# CIC conversion to ROTP



## abelv15 (5 Jul 2010)

Hello, my name is Victor Abel and currently I go to RMC for the 1 year in the ALOY program. My contract is not up and I was not accepted into the ROTP program. I still want to be an officer in the CF. I am thinking of becoming a CIC in my town while I go to school at UNBC to get the grades that I need to get accepted into the ROTP program. Would I be able to keep my same rate of pay while converting to Reg Force ROTP? I need to know this, if not then I guess its the Army reserves for me before I get accepted into the ROTP program.


----------



## Neill McKay (5 Jul 2010)

abelv15 said:
			
		

> Hello, my name is Victor Abel and currently I go to RMC for the 1 year in the ALOY program. My contract is not up and I was not accepted into the ROTP program. I still want to be an officer in the CF. I am thinking of becoming a CIC in my town while I go to school at UNBC to get the grades that I need to get accepted into the ROTP program. Would I be able to keep my same rate of pay while converting to Reg Force ROTP? I need to know this, if not then I guess its the Army reserves for me before I get accepted into the ROTP program.
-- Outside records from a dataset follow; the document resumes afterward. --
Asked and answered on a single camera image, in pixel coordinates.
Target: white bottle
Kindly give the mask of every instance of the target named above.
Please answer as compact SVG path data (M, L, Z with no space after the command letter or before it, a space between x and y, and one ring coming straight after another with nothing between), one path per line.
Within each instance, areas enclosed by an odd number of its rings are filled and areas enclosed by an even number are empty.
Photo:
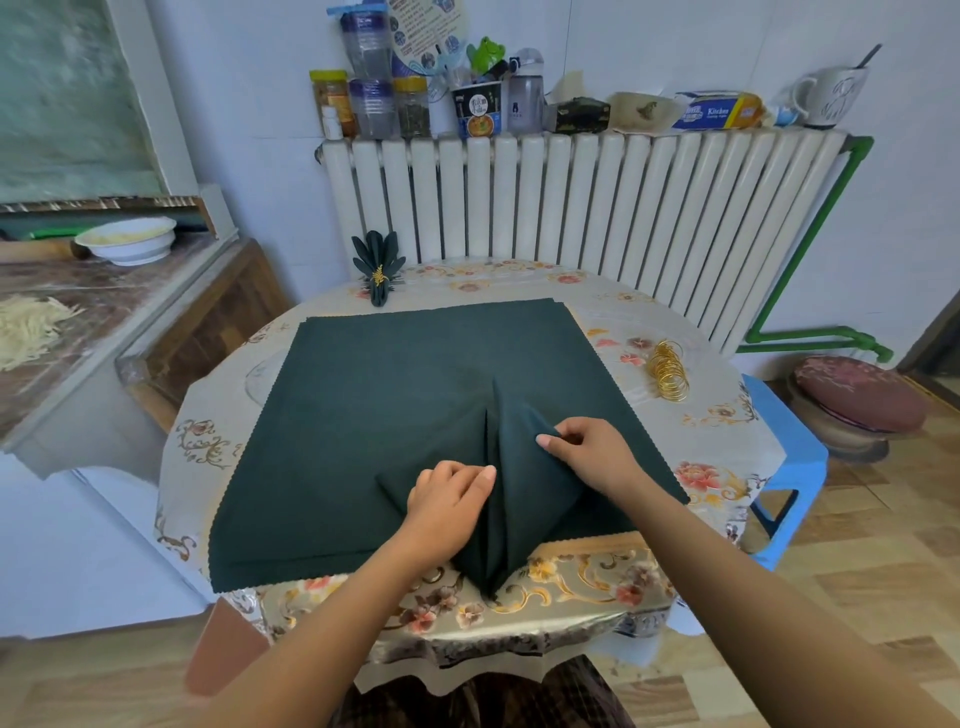
M327 141L339 141L344 138L344 128L340 126L340 116L334 107L321 107L324 115L324 136Z
M507 129L514 136L543 131L543 56L523 48L510 58L513 76L507 89Z

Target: mug
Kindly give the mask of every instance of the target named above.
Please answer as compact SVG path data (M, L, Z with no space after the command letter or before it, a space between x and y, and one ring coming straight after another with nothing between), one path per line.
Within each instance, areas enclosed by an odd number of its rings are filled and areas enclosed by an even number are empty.
M869 68L825 68L804 76L790 92L794 106L804 116L804 125L832 129L850 110L867 80Z

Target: hand
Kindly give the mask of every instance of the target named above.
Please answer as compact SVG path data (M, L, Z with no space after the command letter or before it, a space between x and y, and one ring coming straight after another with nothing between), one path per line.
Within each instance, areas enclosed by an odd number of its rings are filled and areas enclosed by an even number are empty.
M614 503L622 502L645 476L623 435L606 420L570 417L557 425L557 431L561 437L538 435L537 444Z
M496 468L444 460L420 473L395 541L418 573L444 564L464 545L496 480Z

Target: white bowl
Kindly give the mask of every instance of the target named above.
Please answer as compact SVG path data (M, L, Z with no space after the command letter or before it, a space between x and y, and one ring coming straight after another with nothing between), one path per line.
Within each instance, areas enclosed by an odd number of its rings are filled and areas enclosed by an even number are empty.
M77 243L116 265L143 265L170 254L176 226L169 217L136 217L81 232Z

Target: folded napkin
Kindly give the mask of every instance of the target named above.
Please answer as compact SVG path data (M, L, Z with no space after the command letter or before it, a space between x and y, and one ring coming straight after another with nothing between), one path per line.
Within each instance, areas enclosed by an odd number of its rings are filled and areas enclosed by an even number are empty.
M457 558L488 595L542 541L633 530L536 445L574 415L609 420L686 502L562 304L307 319L211 525L214 591L358 569L400 527L420 470L444 459L500 468Z
M476 530L453 566L483 595L491 596L526 562L589 490L562 461L537 445L545 432L559 434L519 397L493 383L490 406L474 406L433 442L401 466L380 473L377 484L401 514L420 472L441 460L495 465L497 478ZM621 530L634 527L619 511L610 513Z
I can't speak with any authority in the pay issue, but I will say that money is probably the worst reason to become a CIC officer.  If you don't love the job, the money won't be worth it.  (And understand that as a CIC officer you will get paid for up to 25 days a year at your unit -- but will work considerably more than that.)

If your goal is to join the regular force, I'd suggest that the army reserve (in a related trade) will probably give you more directly applicable experience.


----------



## blue (5 Aug 2010)

Abel,

I wouldn't be too concerned about keeping pay. As far as I know, from working with Cadets this summer, the military will not lower your pay scale. I think you might actually make more than Reg F OCdt.

I agree with McKay. Join the reserves while working at improving your grades._ If you don't make ROTP_, you can always complete University on your own (paid for by Canada because all ALOY students are aborginal), and possible take a comission after you finish your degeree.

On the other hand, if _you do make ROTP_ (and are concerned about pay), realize that when you take your OCdt rank again (under ROTP), you will still be making Pte or Cpl pay throughout your ROTP contract. This is considerably more than your current OCdt pay.

** I assume that you were not a member of the CF before enrolling in ALOY **


----------